§ **Work item**:
What you print must match the data line for line.

§ **Material for this task**:
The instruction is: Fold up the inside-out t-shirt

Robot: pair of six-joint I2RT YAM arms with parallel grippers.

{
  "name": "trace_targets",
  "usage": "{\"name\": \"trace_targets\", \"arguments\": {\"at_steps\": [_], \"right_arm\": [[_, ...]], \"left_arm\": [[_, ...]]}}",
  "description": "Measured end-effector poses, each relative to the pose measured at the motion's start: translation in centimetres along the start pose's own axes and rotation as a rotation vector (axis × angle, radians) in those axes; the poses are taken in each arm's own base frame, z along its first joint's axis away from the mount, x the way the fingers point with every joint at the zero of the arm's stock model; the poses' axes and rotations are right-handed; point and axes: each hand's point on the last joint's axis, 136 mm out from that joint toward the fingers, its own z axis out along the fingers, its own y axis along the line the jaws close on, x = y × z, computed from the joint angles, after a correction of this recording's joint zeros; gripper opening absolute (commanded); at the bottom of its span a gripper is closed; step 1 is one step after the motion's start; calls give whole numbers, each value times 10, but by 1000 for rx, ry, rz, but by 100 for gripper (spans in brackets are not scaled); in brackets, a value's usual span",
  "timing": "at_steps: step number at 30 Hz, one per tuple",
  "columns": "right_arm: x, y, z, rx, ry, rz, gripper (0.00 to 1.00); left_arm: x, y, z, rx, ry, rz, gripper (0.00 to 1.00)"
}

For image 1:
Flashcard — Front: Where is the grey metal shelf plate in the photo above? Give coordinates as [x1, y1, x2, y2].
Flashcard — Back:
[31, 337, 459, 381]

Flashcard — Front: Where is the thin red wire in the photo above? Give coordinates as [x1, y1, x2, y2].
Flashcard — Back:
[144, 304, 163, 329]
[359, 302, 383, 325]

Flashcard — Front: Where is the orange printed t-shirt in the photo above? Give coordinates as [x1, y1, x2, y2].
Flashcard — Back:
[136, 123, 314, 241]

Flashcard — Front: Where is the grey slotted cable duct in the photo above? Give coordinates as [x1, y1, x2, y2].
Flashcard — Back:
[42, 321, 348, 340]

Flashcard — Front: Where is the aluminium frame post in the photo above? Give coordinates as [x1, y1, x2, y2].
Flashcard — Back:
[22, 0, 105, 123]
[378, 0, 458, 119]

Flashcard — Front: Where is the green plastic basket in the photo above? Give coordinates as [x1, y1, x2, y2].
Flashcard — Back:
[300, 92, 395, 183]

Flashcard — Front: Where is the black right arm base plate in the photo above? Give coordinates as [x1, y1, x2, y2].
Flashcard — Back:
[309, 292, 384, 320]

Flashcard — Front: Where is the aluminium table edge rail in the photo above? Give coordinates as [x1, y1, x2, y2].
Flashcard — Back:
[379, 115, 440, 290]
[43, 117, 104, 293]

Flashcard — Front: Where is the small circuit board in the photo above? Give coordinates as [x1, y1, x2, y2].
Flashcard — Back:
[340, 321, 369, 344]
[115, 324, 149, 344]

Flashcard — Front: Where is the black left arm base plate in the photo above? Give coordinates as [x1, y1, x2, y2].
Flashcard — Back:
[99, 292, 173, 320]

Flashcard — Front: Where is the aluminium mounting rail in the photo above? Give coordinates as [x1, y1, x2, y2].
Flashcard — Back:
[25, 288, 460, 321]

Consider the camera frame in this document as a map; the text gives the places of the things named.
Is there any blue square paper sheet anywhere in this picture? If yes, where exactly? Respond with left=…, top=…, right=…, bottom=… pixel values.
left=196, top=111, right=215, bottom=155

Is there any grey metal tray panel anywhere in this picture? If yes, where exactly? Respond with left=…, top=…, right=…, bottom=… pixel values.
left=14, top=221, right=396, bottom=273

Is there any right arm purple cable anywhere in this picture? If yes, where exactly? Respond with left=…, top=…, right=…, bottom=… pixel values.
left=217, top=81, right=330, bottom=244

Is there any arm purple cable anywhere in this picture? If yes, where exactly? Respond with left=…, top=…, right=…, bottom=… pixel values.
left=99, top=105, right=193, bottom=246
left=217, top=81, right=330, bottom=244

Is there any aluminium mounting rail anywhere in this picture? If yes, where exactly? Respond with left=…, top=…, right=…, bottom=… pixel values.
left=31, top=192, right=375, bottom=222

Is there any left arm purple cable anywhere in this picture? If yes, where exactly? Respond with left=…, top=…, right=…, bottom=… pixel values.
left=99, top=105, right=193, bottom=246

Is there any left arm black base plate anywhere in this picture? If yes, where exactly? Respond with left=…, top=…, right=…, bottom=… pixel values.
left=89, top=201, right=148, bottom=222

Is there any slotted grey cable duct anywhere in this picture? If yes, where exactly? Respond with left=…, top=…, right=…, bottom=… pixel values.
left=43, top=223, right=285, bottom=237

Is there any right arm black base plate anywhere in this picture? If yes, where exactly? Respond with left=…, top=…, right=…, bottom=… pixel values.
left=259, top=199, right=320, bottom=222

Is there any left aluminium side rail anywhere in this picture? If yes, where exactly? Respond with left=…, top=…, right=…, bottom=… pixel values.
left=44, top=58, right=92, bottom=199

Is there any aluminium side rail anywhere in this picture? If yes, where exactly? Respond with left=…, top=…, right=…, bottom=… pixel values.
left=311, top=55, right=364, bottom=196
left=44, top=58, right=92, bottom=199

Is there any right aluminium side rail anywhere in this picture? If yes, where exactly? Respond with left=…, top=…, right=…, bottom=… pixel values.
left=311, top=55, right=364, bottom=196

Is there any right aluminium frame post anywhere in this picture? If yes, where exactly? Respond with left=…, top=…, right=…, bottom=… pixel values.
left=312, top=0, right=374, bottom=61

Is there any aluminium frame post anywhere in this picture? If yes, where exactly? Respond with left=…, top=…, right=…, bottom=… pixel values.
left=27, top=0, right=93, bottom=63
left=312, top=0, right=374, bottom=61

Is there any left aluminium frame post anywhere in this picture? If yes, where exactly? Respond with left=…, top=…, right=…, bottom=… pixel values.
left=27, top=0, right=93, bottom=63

§ **Your response**:
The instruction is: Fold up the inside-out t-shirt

Robot: pair of six-joint I2RT YAM arms with parallel grippers.

{
  "name": "trace_targets",
  "usage": "{\"name\": \"trace_targets\", \"arguments\": {\"at_steps\": [_], \"right_arm\": [[_, ...]], \"left_arm\": [[_, ...]]}}",
  "description": "Measured end-effector poses, each relative to the pose measured at the motion's start: translation in centimetres along the start pose's own axes and rotation as a rotation vector (axis × angle, radians) in those axes; the poses are taken in each arm's own base frame, z along its first joint's axis away from the mount, x the way the fingers point with every joint at the zero of the arm's stock model; the poses' axes and rotations are right-handed; point and axes: each hand's point on the last joint's axis, 136 mm out from that joint toward the fingers, its own z axis out along the fingers, its own y axis along the line the jaws close on, x = y × z, computed from the joint angles, after a correction of this recording's joint zeros; gripper opening absolute (commanded); at the bottom of its span a gripper is closed; step 1 is one step after the motion's start; calls give whole numbers, each value times 10, but by 1000 for rx, ry, rz, but by 100 for gripper (spans in brackets are not scaled); in brackets, a value's usual span",
  "timing": "at_steps: step number at 30 Hz, one per tuple",
  "columns": "right_arm: x, y, z, rx, ry, rz, gripper (0.00 to 1.00); left_arm: x, y, z, rx, ry, rz, gripper (0.00 to 1.00)"
}

For image 1:
Flashcard — Front: Where is the grey metal shelf plate in the photo above? Give coordinates as [x1, y1, x2, y2].
Flashcard — Back:
[31, 337, 459, 381]

Flashcard — Front: Where is the thin red wire in the photo above? Give coordinates as [x1, y1, x2, y2].
Flashcard — Back:
[144, 304, 163, 329]
[359, 302, 383, 325]

Flashcard — Front: Where is the orange printed t-shirt in the photo above? Give coordinates as [x1, y1, x2, y2].
Flashcard — Back:
[136, 123, 314, 241]

Flashcard — Front: Where is the grey slotted cable duct in the photo above? Give coordinates as [x1, y1, x2, y2].
Flashcard — Back:
[42, 321, 348, 340]

Flashcard — Front: Where is the aluminium frame post in the photo above? Give coordinates as [x1, y1, x2, y2].
Flashcard — Back:
[22, 0, 105, 123]
[378, 0, 458, 119]

Flashcard — Front: Where is the green plastic basket in the photo above? Give coordinates as [x1, y1, x2, y2].
Flashcard — Back:
[300, 92, 395, 183]

Flashcard — Front: Where is the black right arm base plate in the photo above? Give coordinates as [x1, y1, x2, y2].
Flashcard — Back:
[309, 292, 384, 320]

Flashcard — Front: Where is the aluminium table edge rail in the photo above? Give coordinates as [x1, y1, x2, y2].
Flashcard — Back:
[379, 115, 440, 290]
[43, 117, 104, 293]

Flashcard — Front: Where is the small circuit board in the photo above? Give coordinates as [x1, y1, x2, y2].
Flashcard — Back:
[340, 321, 369, 344]
[115, 324, 149, 344]

Flashcard — Front: Where is the black left arm base plate in the photo above? Give coordinates as [x1, y1, x2, y2].
Flashcard — Back:
[99, 292, 173, 320]

Flashcard — Front: Where is the aluminium mounting rail in the photo above? Give coordinates as [x1, y1, x2, y2].
Flashcard — Back:
[25, 288, 460, 321]

Consider the camera frame in this document as a map; the text gives the places of the things named.
Is there any blue square paper sheet anywhere in this picture? If yes, where exactly? Respond with left=…, top=…, right=…, bottom=… pixel values.
left=196, top=111, right=215, bottom=155

Is there any grey metal tray panel anywhere in this picture? If yes, where exactly? Respond with left=…, top=…, right=…, bottom=… pixel values.
left=14, top=221, right=396, bottom=273

Is there any right arm purple cable anywhere in this picture? If yes, where exactly? Respond with left=…, top=…, right=…, bottom=… pixel values.
left=217, top=81, right=330, bottom=244

Is there any arm purple cable anywhere in this picture? If yes, where exactly? Respond with left=…, top=…, right=…, bottom=… pixel values.
left=99, top=105, right=193, bottom=246
left=217, top=81, right=330, bottom=244

Is there any aluminium mounting rail anywhere in this picture? If yes, where exactly? Respond with left=…, top=…, right=…, bottom=… pixel values.
left=31, top=192, right=375, bottom=222

Is there any left arm purple cable anywhere in this picture? If yes, where exactly? Respond with left=…, top=…, right=…, bottom=… pixel values.
left=99, top=105, right=193, bottom=246

Is there any left arm black base plate anywhere in this picture? If yes, where exactly? Respond with left=…, top=…, right=…, bottom=… pixel values.
left=89, top=201, right=148, bottom=222

Is there any slotted grey cable duct anywhere in this picture? If yes, where exactly? Respond with left=…, top=…, right=…, bottom=… pixel values.
left=43, top=223, right=285, bottom=237

Is there any right arm black base plate anywhere in this picture? If yes, where exactly? Respond with left=…, top=…, right=…, bottom=… pixel values.
left=259, top=199, right=320, bottom=222

Is there any left aluminium side rail anywhere in this picture? If yes, where exactly? Respond with left=…, top=…, right=…, bottom=… pixel values.
left=44, top=58, right=92, bottom=199

Is there any aluminium side rail anywhere in this picture? If yes, where exactly? Respond with left=…, top=…, right=…, bottom=… pixel values.
left=311, top=55, right=364, bottom=196
left=44, top=58, right=92, bottom=199

Is there any right aluminium side rail anywhere in this picture? If yes, where exactly? Respond with left=…, top=…, right=…, bottom=… pixel values.
left=311, top=55, right=364, bottom=196

Is there any right aluminium frame post anywhere in this picture? If yes, where exactly? Respond with left=…, top=…, right=…, bottom=… pixel values.
left=312, top=0, right=374, bottom=61

Is there any aluminium frame post anywhere in this picture? If yes, where exactly? Respond with left=…, top=…, right=…, bottom=… pixel values.
left=27, top=0, right=93, bottom=63
left=312, top=0, right=374, bottom=61

Is there any left aluminium frame post anywhere in this picture? If yes, where exactly? Respond with left=…, top=…, right=…, bottom=… pixel values.
left=27, top=0, right=93, bottom=63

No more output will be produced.